(Beginning of Task inputs)

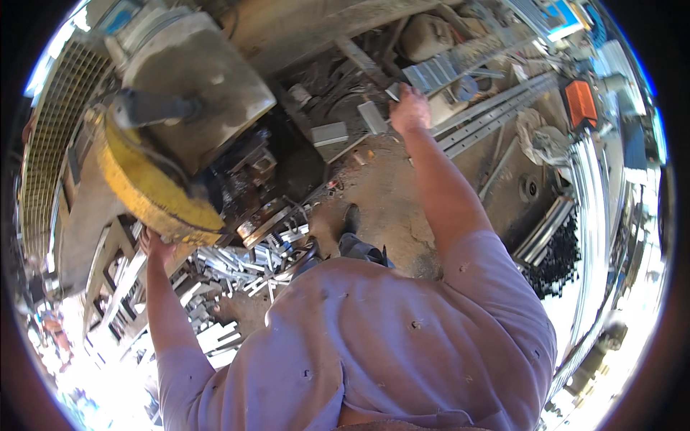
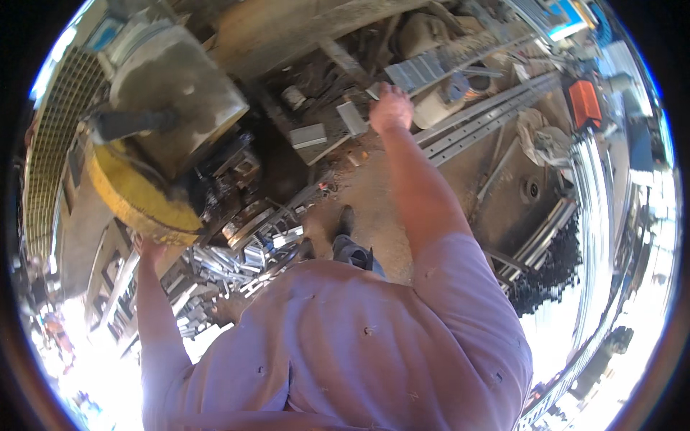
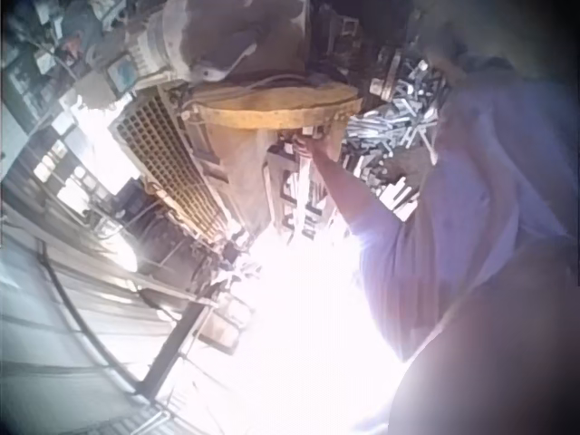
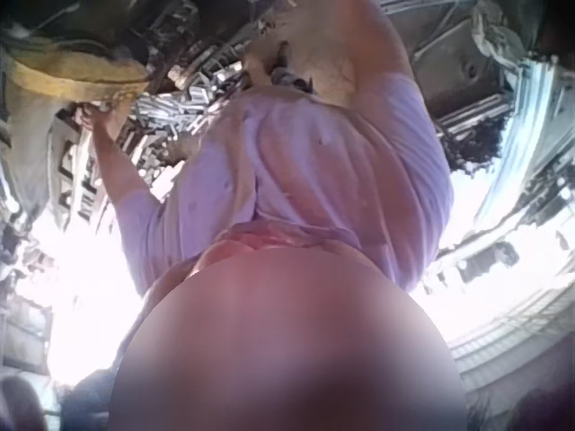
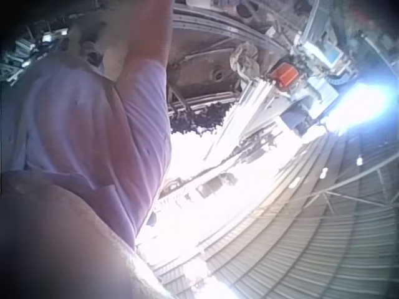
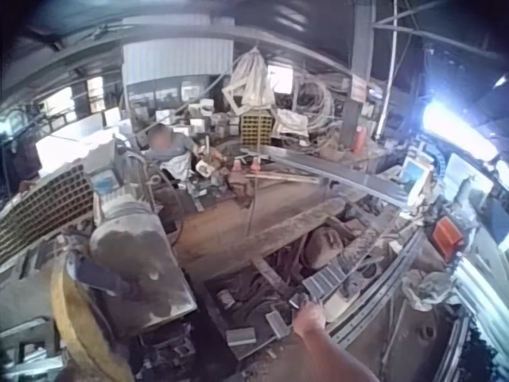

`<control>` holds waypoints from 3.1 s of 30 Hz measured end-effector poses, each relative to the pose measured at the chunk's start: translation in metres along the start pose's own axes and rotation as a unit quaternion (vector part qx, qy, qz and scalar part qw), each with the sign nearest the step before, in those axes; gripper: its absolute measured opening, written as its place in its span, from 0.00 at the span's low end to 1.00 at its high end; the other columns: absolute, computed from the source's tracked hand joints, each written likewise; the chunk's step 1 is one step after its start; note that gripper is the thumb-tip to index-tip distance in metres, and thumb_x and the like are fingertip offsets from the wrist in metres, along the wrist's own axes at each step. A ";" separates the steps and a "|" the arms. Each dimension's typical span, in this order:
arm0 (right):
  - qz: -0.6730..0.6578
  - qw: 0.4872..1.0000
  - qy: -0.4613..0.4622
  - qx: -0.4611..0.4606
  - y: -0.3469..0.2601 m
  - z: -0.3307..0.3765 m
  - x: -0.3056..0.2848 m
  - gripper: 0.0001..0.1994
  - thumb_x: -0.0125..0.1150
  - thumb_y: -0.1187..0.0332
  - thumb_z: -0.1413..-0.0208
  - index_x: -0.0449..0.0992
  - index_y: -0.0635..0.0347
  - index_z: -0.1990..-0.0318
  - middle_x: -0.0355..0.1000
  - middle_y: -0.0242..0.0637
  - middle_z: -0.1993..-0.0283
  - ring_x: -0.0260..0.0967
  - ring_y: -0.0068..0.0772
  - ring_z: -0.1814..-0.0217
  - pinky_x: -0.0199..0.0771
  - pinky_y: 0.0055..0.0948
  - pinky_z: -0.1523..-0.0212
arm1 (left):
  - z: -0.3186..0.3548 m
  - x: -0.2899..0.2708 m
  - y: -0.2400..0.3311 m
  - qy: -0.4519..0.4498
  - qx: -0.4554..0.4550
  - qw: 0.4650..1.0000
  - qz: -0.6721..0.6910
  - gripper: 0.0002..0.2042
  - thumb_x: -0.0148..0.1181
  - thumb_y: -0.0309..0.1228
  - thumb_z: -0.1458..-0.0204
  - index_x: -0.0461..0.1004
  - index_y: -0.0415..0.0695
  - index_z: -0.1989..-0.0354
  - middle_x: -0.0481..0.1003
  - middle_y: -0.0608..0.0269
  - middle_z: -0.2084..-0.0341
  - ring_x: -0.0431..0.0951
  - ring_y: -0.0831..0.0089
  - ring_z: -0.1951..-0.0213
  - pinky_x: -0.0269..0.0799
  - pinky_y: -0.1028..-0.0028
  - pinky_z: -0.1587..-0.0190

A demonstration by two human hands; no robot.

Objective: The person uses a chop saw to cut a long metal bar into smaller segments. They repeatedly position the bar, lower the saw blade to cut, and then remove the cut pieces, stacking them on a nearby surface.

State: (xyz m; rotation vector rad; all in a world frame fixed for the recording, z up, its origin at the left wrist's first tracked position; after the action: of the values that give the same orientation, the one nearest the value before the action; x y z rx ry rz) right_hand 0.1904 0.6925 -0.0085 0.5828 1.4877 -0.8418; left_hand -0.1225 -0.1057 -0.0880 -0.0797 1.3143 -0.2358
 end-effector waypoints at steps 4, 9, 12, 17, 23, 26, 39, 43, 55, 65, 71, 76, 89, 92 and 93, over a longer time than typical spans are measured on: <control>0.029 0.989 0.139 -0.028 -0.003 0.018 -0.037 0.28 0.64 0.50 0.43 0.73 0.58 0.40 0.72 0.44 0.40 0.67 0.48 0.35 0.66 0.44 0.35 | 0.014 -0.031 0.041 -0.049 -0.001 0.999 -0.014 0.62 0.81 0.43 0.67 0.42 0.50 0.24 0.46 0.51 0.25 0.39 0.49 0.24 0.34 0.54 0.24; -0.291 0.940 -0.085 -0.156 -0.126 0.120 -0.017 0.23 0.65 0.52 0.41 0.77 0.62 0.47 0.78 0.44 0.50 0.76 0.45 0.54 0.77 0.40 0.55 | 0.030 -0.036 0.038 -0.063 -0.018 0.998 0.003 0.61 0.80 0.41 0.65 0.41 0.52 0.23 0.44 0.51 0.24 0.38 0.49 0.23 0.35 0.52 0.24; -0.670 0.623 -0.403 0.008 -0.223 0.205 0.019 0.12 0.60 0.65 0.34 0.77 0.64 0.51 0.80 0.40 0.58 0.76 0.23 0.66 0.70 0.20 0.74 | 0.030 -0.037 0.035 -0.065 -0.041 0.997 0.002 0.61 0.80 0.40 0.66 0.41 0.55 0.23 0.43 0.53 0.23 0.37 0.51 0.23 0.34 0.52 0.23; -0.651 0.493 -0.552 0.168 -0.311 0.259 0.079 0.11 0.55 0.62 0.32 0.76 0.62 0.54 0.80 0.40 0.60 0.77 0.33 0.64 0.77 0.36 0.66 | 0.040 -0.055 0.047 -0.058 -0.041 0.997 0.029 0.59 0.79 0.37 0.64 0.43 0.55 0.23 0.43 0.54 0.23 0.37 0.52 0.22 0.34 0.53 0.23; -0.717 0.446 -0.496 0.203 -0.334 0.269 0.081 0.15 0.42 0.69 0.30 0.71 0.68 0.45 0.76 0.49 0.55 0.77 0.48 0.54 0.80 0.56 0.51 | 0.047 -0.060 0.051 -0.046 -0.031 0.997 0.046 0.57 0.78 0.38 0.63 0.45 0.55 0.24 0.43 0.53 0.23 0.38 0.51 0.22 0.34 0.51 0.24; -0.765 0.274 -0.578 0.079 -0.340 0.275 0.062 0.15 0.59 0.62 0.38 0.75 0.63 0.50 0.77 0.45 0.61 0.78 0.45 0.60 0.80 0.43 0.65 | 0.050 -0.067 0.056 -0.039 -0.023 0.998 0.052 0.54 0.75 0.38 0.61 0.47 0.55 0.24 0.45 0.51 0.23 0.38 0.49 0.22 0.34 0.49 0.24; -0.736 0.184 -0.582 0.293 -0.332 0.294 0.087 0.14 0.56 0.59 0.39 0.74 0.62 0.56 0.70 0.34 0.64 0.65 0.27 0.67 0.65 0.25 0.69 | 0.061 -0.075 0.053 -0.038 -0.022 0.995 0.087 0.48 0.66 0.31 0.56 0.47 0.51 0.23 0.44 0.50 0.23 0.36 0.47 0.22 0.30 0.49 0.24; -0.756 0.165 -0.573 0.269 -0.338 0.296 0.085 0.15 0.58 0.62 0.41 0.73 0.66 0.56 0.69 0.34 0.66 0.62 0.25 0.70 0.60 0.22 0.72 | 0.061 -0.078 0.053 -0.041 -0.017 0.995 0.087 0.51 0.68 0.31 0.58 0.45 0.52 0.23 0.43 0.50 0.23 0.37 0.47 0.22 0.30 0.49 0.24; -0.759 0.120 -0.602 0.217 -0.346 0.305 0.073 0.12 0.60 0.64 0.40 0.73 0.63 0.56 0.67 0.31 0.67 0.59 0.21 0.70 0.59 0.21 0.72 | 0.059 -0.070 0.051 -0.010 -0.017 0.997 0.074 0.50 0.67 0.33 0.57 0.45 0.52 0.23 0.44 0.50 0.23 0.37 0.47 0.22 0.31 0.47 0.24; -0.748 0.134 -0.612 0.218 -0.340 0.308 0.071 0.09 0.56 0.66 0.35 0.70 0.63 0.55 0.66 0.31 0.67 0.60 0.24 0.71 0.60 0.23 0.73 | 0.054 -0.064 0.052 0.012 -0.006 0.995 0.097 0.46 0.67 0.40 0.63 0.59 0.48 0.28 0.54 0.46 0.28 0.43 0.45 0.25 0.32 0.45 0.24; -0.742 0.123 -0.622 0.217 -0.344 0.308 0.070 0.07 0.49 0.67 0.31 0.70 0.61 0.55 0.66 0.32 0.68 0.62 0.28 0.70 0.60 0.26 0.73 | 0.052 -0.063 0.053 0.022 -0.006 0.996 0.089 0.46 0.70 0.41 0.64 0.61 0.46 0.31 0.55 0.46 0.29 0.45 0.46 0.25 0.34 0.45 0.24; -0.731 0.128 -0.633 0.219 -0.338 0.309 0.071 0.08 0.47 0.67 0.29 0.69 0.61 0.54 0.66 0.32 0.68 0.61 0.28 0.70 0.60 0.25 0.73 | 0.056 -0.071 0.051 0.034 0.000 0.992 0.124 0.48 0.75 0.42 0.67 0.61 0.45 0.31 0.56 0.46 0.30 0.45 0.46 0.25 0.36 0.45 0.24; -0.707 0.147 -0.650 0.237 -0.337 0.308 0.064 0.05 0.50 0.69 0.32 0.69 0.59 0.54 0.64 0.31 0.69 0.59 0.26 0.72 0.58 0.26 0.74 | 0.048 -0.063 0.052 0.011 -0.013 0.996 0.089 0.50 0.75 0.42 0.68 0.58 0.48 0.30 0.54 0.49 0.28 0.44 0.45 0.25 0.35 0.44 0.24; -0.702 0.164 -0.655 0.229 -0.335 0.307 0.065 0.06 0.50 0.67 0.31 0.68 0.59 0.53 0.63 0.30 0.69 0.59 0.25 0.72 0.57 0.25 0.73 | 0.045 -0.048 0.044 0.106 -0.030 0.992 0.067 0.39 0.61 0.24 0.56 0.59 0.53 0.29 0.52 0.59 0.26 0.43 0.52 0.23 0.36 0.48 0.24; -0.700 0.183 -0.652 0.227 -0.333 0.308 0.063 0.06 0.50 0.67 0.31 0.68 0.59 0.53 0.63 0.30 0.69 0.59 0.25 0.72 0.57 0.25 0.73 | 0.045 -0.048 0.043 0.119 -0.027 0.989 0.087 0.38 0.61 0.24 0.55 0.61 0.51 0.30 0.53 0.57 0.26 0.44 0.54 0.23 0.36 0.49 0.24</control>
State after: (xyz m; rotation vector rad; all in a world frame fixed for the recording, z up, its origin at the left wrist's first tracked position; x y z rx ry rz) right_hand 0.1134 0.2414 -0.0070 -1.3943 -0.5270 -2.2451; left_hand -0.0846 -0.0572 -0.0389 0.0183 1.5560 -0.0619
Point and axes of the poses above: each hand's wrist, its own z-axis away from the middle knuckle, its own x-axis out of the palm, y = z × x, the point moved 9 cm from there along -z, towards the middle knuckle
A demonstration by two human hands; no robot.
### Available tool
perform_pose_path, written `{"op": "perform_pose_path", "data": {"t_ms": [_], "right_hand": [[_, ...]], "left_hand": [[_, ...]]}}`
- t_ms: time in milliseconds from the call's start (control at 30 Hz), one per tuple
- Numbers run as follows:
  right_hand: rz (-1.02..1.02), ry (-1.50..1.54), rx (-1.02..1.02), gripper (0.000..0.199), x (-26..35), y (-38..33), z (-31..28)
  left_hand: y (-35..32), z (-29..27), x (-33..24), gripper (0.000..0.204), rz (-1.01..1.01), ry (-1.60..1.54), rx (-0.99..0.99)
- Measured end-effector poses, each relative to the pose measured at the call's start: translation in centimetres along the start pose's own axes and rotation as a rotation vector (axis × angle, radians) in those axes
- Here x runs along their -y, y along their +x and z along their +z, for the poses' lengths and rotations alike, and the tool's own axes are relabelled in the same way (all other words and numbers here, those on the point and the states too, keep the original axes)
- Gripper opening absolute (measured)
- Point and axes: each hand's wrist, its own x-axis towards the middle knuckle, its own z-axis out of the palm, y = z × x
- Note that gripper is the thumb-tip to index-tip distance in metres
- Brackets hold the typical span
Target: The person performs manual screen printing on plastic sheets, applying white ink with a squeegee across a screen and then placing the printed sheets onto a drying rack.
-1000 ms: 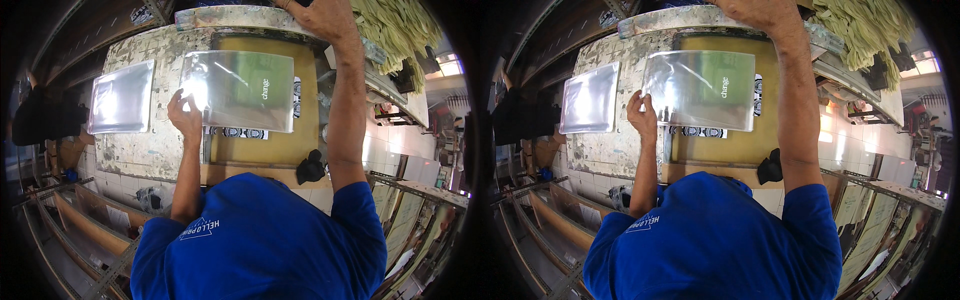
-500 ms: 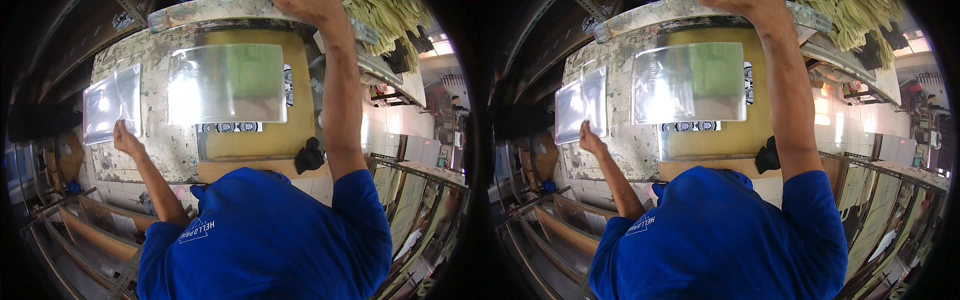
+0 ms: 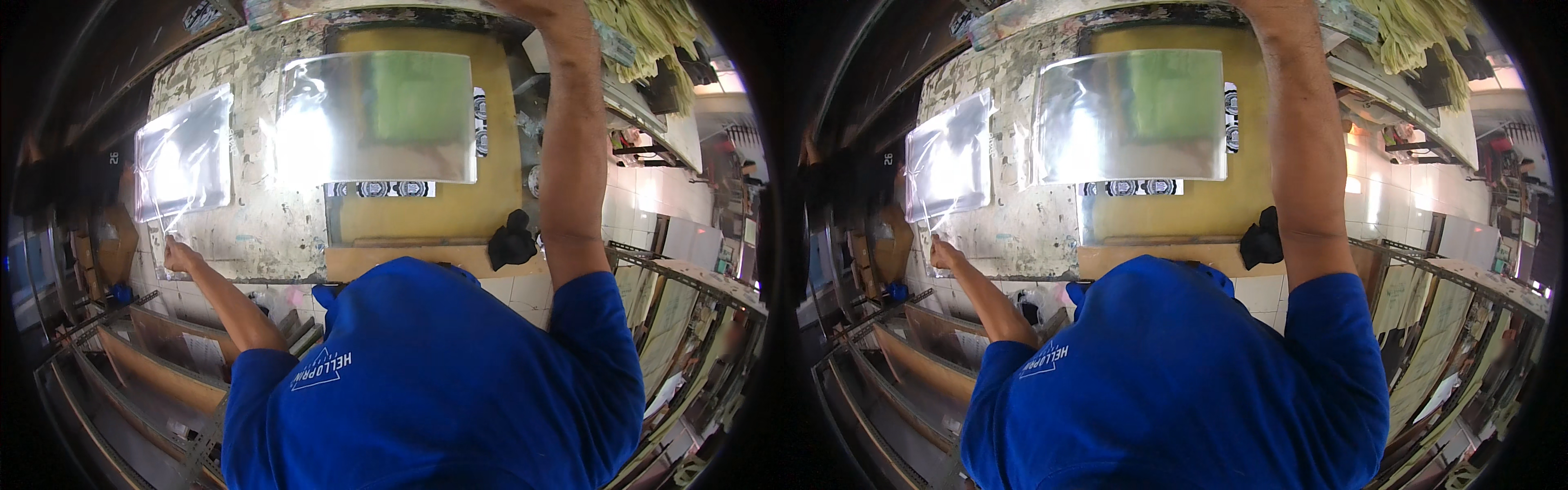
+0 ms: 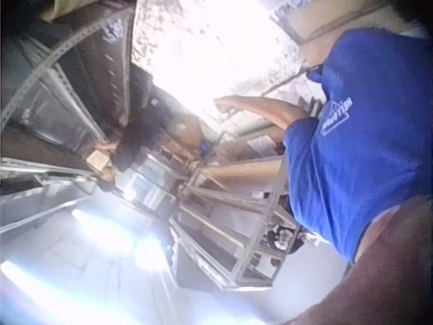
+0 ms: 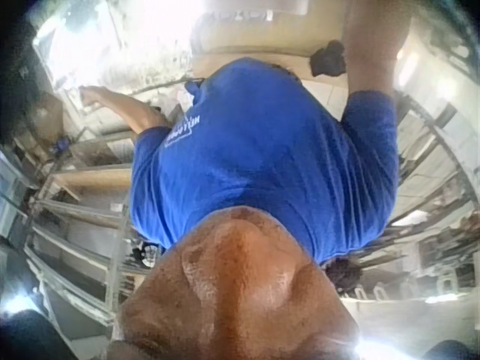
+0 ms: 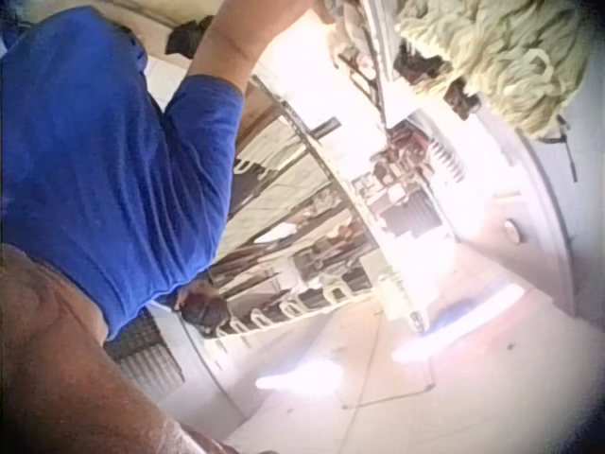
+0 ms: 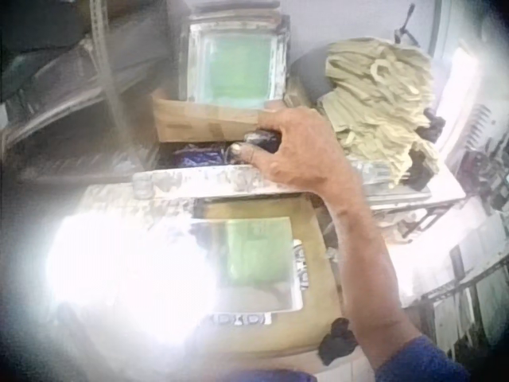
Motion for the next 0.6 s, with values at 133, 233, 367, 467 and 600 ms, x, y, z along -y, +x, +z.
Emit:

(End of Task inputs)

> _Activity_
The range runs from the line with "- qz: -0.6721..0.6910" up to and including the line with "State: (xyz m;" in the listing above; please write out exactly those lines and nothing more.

> _Answer to this problem_
  - qz: -0.6721..0.6910
  - gripper: 0.0002..0.2042
  - thumb_x: -0.0148..0.1181
  - thumb_y: -0.0309..0.1228
  - thumb_z: -0.1458..-0.0204
  - index_x: -0.0461..0.1004
  - index_y: -0.0415..0.0695
  - index_z: -0.1989..-0.0354
  - middle_x: -0.0481..0.1003
  - middle_y: -0.0608..0.0269
  - middle_z: -0.2084..-0.0341
  - ring_x: -0.0431..0.0951
  - ring_y: -0.0831..0.0089
  - ring_z: -0.1951..-0.0213
  - pinky_x: -0.0269..0.0799
  - pinky_y: -0.1028..-0.0028
  - pinky_z: -0.1587..-0.0190

A demonstration by two human hands; no robot.

Objective: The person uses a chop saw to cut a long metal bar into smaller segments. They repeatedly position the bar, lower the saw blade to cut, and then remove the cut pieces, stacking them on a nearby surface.

State: (xyz m; rotation vector rad; all in a world frame fixed for the recording, z up, its origin at the left wrist's first tracked position; after the action: of the values that give the same orientation, the one nearest the value before the action; x y z rx ry rz) right_hand 0.1904 0.6925 -0.0085 0.5828 1.4877 -0.8418; left_hand -0.1225 -0.1057 -0.0880 -0.0797 1.3143 -0.2358

No additional output is required for this exercise.